Cela m’amène à penser, de plus en plus fortement, que le déclin du Politique entraîne en définitive celui des libertés personnelles et de l’esprit de responsabilité qui doit ordonner celles-ci, de plus en plus menacés par un Système dont il est difficile de savoir où est le cœur car il distille un état d’esprit parmi tous.
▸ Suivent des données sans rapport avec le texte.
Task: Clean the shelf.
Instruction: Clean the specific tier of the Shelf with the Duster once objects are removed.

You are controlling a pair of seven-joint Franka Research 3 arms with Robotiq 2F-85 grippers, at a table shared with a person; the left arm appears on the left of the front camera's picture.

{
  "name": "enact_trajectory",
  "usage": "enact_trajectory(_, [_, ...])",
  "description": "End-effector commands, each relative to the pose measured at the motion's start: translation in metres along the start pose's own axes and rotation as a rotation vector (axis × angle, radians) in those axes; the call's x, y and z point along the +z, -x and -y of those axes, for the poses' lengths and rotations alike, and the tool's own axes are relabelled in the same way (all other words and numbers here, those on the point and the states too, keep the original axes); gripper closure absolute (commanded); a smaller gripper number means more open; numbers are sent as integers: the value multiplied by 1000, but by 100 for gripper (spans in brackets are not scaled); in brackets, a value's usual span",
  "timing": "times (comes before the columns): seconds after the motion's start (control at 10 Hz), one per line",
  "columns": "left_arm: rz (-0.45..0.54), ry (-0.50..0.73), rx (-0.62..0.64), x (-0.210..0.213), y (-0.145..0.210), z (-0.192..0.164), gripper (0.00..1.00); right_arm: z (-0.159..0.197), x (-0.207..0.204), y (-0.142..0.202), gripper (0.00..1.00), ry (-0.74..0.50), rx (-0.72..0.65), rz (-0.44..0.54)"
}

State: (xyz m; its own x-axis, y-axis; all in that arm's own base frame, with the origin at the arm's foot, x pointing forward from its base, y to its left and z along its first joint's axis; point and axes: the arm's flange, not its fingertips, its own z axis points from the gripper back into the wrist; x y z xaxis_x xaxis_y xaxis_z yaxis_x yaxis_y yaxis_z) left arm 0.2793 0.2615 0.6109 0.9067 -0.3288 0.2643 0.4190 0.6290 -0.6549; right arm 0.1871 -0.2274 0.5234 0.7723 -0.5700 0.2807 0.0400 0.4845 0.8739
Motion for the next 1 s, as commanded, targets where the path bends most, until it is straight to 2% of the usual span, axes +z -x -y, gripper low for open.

Du coup, c’est le « regard de chacun sur chacun, de tous sur tous » qui devient le meilleur moyen de contrôle social et l’Etat devient de moins en moins nécessaire et de moins en moins légitime aux yeux de citoyens qui se croient de plus en plus libres quand ils savent de moins en moins ce qu’est la liberté, en particulier dans le domaine de la réflexion politique ou de la dégustation gastronomique… Triomphe du « politiquement correct » qui n’a rien de très politique, d’ailleurs, car il confond sciemment politique et morale. L’exclamation d’un des fondateurs de « L’Action Française », Henri Vaugeois, « nous ne sommes pas des gens moraux », est aujourd’hui encore plus nécessaire qu’hier pour remettre les choses à leur place et éviter la fin du Politique qui serait la fin des libertés. Quand les anarchistes clament qu’il faut détruire l’Etat, confondant par cette formule le Politique avec celui-ci, ils commettent une dramatique erreur et ouvrent la voie à une loi de la jungle qui ne profite qu’aux forts : ils favorisent le néo-féodalisme contemporain tout en s’affirmant libertaires, ce que résume un propos de M. Deniau-Morat, anarchiste du début XXe siècle dans « Le Libertaire » du 1er septembre 1907 : « Quand bien même il serait avéré que l’établissement de notre bonheur est la proche disparition de l’espèce, nous serions encore pour notre bonheur »…

 

Le combat des prochaines années devra viser à refonder le Politique, et cela se fera aussi par un renforcement de l’Etat, non pas un engraissement déjà trop marqué, mais par un véritable travail de musculation et de reconquête intellectuelle. Les républicains et les démocrates, dont les motivations sont de plus en plus éloignées quand on y regarde bien, ne peuvent mener à bien cet ouvrage nécessaire : les républicains parce qu’ils se figent sur une idée stérile et dogmatique des devoirs et de la nature de l’Etat ; les démocrates parce qu’ils cherchent à déposséder l’Etat de ses prérogatives au profit d’une « société civile » aux contours flous…

 

Il faudra bien alors poser la question des institutions en France pour mener au mieux ce combat du Politique, et oser évoquer, voire mieux encore, la Monarchie « à la française », celle qui délivre l’Etat et lui rend sa force politique en l’émancipant des forces économiques et financières.